The article also appears to distort the publicly stated position of the Transportation Intermediaries Association by quoting Bob Voltmann as saying that CSA is “a tool that should be used” when shippers select carriers. While I know he is perfectly able to take care of himself, please note what his organization actually said on this subject in the Carrier Selection Framework it released not long ago:

“It has been, and remains, TIA’s consistent position that the FMCSA Safety Rating alone determines a motor carrier’s fitness for use and should always take precedence over, and clearly outweigh, any single score, or collection of scores, or data set, including CSA’s SMS or BASIC scores.”

As a matter of full disclosure, my law firm participated in a judicial challenge to the public release of SMS data on individual carriers in December 2010. As proud members of both American Trucking Associations and TIA, my colleagues and I know that both organizations have had robust internal debates over the merits of CSA and SMS. We also know that Transport Topics is capable of doing a much better job in covering this issue.

Mark Andrews

Partner

Strasburger & Price LLP

Washington, D.C.

Editor’s Note from Howard Abramson, Editorial Director, Transport Topics: While readers are clearly free to disagree with stories that appear in this newspaper, the headline in question accurately portrays the story, which says that CSA scores are one of the factors shippers use to determine carrier suitability. And Mr. Voltmann has confirmed the quotes attributed to him in the story, which basically say that shippers use CSA scores as one of the tools in selecting motor carriers. Rather than singing the praises of CSA — or condemning it — our role remains to be a primary information source helping all the stakeholders in the nation’s supply chain provide the best, most efficient service possible.

FMCSA: Number Play

During the town hall forum at the annual meeting of the National Association of Small Trucking Companies in November, the chief safety officer for the Federal Motor Carrier Safety Administration, Jack Van Steenburg stated, “You know as well as I do, that you can make numbers say anything you want them to say.” Anybody who has dealt with statistical data knows that to be somewhat true.
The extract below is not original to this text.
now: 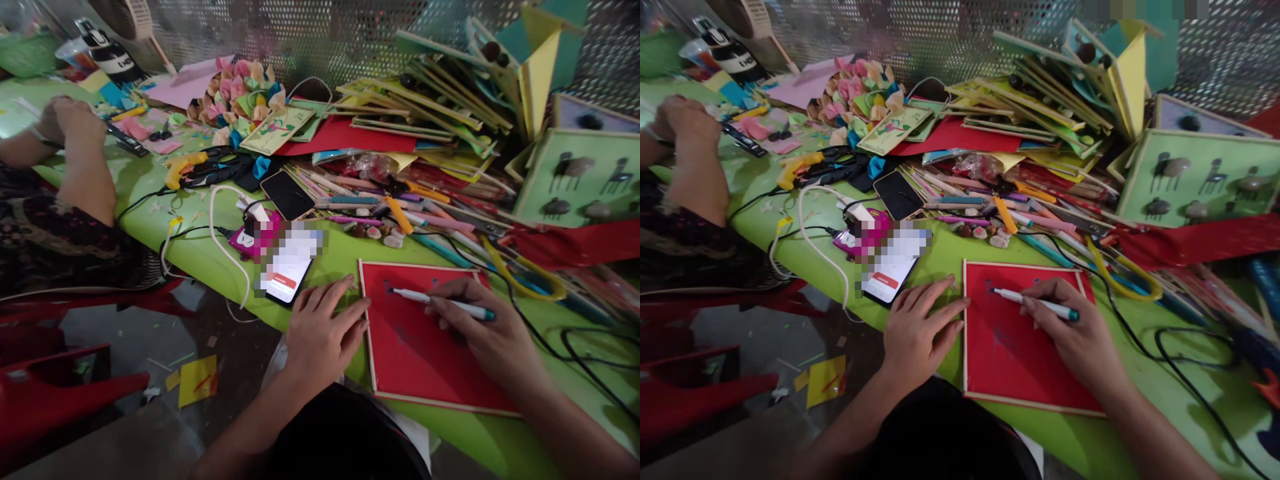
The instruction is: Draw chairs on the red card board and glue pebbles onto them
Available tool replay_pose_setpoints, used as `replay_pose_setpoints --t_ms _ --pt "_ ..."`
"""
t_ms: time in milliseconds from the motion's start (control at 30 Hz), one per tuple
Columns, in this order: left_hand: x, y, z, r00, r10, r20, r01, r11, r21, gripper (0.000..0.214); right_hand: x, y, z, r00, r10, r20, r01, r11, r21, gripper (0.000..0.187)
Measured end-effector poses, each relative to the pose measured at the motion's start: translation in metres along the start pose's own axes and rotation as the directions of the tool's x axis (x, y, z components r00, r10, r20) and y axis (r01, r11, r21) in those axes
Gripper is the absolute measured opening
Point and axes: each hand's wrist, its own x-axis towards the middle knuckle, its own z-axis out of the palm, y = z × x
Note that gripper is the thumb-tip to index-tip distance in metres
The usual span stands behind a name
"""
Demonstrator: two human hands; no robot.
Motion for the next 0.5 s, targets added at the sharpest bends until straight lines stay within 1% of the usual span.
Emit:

There is a certain amount of scientific integrity that is expected when dealing with numbers that apply to public policy. When an agency uses selective data to justify its premises and opinions, its scientific integrity comes into question. Such is the case with FMCSA, as pointed out in the following three examples:

1. The use of “relative risk” statistics on hours of driving as related to crash risk, as a linchpin for hours of service and purported driver fatigue. Ironically, later studies hold that the first hour of driving produces more likelihood of a crash than any other hour. I will, however, exercise some statistical integrity by pointing out that this phenomenon is not remarkable or genuine because all driving shifts have a first hour, and very few have an 11th, 12th or 13th hour.
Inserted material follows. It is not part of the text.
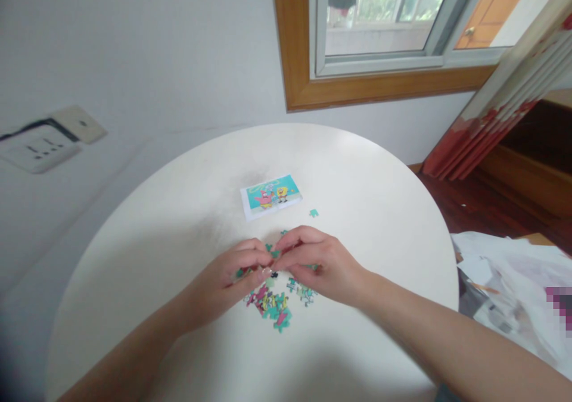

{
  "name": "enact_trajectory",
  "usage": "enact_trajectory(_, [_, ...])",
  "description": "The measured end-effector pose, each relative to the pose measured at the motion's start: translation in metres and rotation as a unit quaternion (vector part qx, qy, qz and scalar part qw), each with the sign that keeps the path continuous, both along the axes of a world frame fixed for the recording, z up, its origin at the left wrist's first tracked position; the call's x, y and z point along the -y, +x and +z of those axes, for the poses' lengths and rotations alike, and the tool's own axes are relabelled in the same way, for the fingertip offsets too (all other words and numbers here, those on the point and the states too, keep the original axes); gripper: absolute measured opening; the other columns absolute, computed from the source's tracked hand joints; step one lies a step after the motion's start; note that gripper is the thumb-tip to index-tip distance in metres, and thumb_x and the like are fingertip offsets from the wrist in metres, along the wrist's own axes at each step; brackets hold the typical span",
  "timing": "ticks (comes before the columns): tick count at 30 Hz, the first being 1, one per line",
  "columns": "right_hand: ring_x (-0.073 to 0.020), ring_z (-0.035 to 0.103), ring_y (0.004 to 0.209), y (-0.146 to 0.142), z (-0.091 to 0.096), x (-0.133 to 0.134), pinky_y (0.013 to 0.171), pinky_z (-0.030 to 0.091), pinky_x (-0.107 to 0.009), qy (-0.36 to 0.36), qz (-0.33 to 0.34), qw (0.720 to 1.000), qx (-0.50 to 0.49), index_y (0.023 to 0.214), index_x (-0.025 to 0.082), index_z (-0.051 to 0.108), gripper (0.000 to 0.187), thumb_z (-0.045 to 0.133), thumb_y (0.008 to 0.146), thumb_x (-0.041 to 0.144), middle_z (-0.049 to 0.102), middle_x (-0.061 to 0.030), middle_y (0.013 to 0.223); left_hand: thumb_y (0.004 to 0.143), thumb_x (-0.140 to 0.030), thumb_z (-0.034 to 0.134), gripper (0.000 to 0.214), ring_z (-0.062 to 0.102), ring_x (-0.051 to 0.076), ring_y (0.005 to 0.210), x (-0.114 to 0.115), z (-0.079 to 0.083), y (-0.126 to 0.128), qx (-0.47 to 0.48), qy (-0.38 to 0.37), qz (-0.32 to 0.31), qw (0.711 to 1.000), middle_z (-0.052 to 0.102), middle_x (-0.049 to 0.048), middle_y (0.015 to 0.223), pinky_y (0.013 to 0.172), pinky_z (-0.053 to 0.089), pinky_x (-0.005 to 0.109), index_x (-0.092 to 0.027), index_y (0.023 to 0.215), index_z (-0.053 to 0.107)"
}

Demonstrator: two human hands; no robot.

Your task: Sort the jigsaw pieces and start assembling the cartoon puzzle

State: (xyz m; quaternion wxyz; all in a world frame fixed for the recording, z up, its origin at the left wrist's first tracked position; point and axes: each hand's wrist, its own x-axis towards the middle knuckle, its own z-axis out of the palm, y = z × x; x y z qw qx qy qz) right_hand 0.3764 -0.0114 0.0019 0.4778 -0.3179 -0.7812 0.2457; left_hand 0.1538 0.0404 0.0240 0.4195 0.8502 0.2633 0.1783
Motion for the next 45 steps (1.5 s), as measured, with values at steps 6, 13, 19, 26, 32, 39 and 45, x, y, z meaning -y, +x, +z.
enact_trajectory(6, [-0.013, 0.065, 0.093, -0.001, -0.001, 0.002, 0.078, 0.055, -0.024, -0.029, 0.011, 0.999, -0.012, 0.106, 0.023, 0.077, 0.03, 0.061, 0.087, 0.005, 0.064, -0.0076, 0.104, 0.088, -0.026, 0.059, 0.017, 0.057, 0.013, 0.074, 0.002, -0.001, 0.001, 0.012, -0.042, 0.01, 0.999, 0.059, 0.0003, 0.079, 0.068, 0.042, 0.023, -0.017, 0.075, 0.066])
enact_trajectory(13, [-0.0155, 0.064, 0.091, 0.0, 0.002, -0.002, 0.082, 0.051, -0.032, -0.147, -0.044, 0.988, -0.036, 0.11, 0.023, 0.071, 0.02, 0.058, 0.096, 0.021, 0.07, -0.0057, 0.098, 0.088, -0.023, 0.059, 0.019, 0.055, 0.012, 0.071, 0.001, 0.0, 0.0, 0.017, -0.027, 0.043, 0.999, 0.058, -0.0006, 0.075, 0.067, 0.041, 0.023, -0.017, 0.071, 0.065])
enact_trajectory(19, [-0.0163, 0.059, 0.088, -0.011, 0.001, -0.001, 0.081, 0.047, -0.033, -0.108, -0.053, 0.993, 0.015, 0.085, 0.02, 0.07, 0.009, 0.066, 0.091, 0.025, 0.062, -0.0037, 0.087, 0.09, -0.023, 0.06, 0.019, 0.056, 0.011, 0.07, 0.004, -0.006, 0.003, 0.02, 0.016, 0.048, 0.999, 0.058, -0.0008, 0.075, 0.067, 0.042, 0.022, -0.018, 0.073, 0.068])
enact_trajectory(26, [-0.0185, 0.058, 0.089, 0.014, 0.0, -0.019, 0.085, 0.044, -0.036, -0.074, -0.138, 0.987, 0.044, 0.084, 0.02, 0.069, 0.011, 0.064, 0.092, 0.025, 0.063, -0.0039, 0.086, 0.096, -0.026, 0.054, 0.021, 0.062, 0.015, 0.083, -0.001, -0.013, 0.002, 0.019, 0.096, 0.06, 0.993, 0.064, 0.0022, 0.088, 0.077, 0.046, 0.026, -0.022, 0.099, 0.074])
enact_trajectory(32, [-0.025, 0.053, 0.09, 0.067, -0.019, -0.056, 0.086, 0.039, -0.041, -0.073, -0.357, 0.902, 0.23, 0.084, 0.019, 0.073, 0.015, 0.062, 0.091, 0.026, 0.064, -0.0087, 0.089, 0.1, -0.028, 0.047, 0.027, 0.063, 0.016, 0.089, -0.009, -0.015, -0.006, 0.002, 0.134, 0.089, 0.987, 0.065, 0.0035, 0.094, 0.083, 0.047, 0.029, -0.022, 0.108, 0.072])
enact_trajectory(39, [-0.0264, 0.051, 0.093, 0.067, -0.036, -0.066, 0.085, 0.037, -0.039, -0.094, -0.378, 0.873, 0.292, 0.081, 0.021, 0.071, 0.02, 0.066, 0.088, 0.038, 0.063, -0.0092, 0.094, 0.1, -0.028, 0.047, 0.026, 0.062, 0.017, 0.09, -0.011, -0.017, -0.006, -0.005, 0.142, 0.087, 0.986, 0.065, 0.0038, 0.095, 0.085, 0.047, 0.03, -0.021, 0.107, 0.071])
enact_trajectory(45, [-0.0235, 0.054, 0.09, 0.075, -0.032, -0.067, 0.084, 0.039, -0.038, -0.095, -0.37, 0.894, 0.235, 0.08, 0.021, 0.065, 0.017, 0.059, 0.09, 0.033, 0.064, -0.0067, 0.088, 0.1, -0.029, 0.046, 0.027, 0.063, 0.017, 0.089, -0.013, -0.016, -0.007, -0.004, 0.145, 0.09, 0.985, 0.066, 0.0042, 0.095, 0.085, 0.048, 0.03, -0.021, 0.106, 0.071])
As a matter of fact, the new hours-of-service rule eliminates all continuous driving beyond the eighth hour with a mandated break. But the implication that the longer one drives into a shift the more likely he is to have a fatigue-related crash is statistically indefensible and is the disingenuous lie that much of the hours-of-service rationale is built upon. Finally, after NASTC’s decadelong questioning of FMCSA’s statistical honesty, American Trucking Associations joined us in pointing out FMCSA’s manipulation of data to exaggerate driver fatigue numbers.

2. The assertion by FMCSA, Public Citizen, Citizens for Reliable and Safe Highways, Parents Against Tired Truckers, Mothers Against Drunk Driving, et al., that driver fatigue is a major crash causation factor in big truck/car accidents is totally indefensible statistically. All the studies I’ve seen have produced at best a 1.5% to 2% number. But through lawsuits, political pressure, emotional hyperbole and the use of statistical manipulation and dishonesty, FMCSA — through the Compliance, Safety, Accountability program’s Behavior Analysis and Safety Improvement Categories “fatigued driving” BASIC — advertises to the shipping public, insurance providers, special interest groups, Congress and the courts that 35% of our drivers are fatigued all of the time.

They use log violations as fatigue violations when more than 50% of these violations are form-and-function errors and not related to fatigue at all. Let us look at where the overemphasis on driver fatigue has gotten us:

• The overwhelming micromanagement and dehumanization of America’s truck drivers that calls for mandated electronic onboard recording devices (EOBRs).

• The 14-hour rule that exacerbates driver fatigue more than it helps combat it.

• The practical elimination of a short nap to restore alertness.

• The “nanny state” intrusion of driver qualifications that eliminate drivers who might be prospects for sleeping disorders.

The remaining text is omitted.